Drei "Baccumer Türen" deuten mit Bibeltexten, aus den Kirchenvätern und aus den Bekenntnisschriften die Wege. Übergroße aus Stahl gefertigte "Fenster" umgrenzen die Ökumenische Mitte und erzeugen die Vorstellung eines fiktiven sakralen Raumes, zu dem die beiden alten Kirchen gehören, de zugleich aber offen ist für "Neues" von "oben" und praktischen Raum bietet für Feier und Begegnung.
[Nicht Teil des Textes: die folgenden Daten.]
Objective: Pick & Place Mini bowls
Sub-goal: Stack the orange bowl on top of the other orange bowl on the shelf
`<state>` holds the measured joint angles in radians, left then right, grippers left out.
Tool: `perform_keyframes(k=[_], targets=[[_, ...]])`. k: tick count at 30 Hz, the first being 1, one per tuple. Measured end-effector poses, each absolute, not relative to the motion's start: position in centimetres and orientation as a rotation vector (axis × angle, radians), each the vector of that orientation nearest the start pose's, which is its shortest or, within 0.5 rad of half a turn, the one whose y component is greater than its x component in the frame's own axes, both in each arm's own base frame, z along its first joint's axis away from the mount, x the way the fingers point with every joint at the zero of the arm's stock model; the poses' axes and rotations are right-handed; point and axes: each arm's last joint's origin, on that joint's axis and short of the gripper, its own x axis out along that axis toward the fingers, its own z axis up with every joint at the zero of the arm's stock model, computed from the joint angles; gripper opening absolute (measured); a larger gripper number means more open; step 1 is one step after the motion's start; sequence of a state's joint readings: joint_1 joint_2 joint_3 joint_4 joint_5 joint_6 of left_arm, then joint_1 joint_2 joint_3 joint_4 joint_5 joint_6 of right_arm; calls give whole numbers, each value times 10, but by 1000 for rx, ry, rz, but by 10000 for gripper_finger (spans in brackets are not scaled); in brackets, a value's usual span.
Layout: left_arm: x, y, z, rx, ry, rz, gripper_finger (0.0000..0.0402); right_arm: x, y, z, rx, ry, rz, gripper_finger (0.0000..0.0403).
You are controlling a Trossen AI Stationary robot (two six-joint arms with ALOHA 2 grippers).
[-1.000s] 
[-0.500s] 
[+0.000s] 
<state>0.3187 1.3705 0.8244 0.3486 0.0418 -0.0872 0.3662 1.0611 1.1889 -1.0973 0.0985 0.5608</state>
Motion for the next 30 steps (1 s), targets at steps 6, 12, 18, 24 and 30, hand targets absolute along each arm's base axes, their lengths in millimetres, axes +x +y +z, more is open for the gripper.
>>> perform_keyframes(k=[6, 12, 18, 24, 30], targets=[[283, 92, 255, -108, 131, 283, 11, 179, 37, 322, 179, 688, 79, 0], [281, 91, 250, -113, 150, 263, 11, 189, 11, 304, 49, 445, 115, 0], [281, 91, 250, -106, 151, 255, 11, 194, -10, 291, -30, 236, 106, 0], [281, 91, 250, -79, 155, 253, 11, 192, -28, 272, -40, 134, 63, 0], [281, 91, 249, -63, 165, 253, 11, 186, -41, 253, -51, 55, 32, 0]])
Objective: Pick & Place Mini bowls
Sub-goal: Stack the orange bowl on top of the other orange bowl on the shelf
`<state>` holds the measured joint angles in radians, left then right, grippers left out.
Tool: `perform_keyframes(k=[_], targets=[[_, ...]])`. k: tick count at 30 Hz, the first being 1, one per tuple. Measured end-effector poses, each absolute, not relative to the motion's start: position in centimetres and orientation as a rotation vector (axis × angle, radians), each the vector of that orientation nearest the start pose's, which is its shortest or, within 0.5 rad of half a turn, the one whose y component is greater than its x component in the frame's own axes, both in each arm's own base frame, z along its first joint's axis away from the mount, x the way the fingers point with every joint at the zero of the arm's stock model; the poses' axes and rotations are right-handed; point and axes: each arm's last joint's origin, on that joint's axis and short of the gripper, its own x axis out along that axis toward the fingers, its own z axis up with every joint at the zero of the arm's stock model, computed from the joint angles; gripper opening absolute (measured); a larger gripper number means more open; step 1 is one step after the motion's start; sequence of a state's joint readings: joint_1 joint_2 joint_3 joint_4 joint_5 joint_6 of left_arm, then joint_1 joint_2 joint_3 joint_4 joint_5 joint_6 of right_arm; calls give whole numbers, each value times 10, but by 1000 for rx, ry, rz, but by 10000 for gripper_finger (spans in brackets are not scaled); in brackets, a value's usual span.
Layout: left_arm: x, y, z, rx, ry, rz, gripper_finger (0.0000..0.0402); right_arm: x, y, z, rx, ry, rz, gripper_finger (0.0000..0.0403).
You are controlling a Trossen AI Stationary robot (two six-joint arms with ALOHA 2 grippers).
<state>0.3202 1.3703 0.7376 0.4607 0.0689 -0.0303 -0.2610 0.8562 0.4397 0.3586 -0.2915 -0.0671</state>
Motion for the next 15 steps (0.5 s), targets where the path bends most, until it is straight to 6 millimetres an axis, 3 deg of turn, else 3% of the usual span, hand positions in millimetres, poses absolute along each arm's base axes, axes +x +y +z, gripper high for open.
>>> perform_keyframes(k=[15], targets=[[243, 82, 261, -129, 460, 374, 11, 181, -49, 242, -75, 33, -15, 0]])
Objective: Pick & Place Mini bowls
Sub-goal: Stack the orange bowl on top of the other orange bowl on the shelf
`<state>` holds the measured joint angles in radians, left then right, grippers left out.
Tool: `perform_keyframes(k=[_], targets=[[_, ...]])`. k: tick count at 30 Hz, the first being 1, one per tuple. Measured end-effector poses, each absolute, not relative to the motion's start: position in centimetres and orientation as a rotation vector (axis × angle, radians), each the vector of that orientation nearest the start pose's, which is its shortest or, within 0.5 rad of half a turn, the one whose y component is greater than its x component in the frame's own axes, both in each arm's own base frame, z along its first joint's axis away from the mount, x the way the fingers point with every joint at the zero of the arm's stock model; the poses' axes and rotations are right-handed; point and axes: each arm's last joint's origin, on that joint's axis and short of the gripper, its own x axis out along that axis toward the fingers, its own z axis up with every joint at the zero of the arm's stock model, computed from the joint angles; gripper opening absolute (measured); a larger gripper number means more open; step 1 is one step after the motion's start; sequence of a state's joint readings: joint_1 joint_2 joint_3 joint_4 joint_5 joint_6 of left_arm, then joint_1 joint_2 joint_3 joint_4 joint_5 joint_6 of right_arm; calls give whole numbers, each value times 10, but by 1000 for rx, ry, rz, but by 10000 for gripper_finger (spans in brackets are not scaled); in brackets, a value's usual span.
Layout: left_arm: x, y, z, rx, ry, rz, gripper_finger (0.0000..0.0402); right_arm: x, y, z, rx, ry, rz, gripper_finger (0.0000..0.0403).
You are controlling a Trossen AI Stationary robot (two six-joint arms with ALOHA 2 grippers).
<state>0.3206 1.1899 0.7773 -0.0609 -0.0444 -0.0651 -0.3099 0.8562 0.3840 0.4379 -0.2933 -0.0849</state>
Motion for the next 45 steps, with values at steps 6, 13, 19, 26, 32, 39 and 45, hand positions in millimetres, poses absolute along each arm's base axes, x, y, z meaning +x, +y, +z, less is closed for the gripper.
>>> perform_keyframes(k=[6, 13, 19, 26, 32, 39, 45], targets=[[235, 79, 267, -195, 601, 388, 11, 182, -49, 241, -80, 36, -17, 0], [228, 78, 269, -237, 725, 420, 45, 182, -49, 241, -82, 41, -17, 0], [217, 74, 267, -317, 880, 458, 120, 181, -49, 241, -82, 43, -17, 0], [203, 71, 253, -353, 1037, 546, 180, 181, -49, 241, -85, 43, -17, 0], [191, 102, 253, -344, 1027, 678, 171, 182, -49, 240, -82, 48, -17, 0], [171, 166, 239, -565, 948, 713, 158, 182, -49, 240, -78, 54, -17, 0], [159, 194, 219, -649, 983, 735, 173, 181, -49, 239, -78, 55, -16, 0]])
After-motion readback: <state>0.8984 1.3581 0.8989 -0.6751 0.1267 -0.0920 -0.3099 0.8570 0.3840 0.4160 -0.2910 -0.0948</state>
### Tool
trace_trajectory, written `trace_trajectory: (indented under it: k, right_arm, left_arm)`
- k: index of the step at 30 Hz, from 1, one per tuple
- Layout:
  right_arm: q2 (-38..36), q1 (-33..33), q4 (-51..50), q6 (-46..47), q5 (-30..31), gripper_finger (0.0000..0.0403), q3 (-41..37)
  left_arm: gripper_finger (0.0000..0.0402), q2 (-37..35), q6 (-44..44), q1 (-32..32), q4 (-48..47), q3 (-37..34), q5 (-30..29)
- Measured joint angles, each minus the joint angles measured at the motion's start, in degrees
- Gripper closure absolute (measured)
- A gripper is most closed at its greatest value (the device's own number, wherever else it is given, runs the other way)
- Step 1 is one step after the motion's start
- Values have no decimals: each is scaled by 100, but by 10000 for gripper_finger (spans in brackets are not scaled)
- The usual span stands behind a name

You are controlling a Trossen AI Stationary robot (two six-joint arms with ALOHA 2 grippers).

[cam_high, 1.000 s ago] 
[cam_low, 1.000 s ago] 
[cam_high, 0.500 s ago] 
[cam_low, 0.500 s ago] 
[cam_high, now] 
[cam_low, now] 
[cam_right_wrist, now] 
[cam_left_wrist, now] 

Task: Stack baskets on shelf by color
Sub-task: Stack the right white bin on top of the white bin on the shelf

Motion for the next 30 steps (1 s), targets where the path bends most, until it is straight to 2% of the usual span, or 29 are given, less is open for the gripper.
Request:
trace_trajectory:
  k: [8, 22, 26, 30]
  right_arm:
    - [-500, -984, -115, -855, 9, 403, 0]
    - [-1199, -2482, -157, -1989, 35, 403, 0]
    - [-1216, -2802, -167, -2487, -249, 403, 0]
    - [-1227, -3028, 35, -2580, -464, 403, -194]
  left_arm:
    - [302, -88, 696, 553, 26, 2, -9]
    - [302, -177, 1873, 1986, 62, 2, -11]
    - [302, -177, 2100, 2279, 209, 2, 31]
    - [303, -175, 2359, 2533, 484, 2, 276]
Da die Geschichte der evangelisch - reformierten Gemeinde (wie auch der Grafschaft Lingen) eng mit der der Niederlande verwoben ist und ohne die letztere überhaupt nicht verstanden werden kann, erwuchs sehr bald die Notwendigkeit, sich niederländisch zu orientieren. So weitete sich der Begriff "ökumenisch" über den strickt theologischen Sinn hinaus auch auf die politische Einheit, eben auf die europäische Einigung und Nachbarschaft hin. In der Ökumenischen Mitte Baccums wird denn auch die Orts- und Konfessionsgeschichte in Beziehung gesetzt zu den Ereignissen der niederländischen Geschichte. So wurde eine der drei Wege als "niederländischer Lern Pfad" konzipiert. So soll dem Besuche Auge und Herz für die Verwobenheit unseres Ortes und des Landes mit der Geschichte der Niederlande und ihrer Kultur und Kräfte stärken für einen gemeinsamen Weg in gegenseitige Achtung und Solidarität.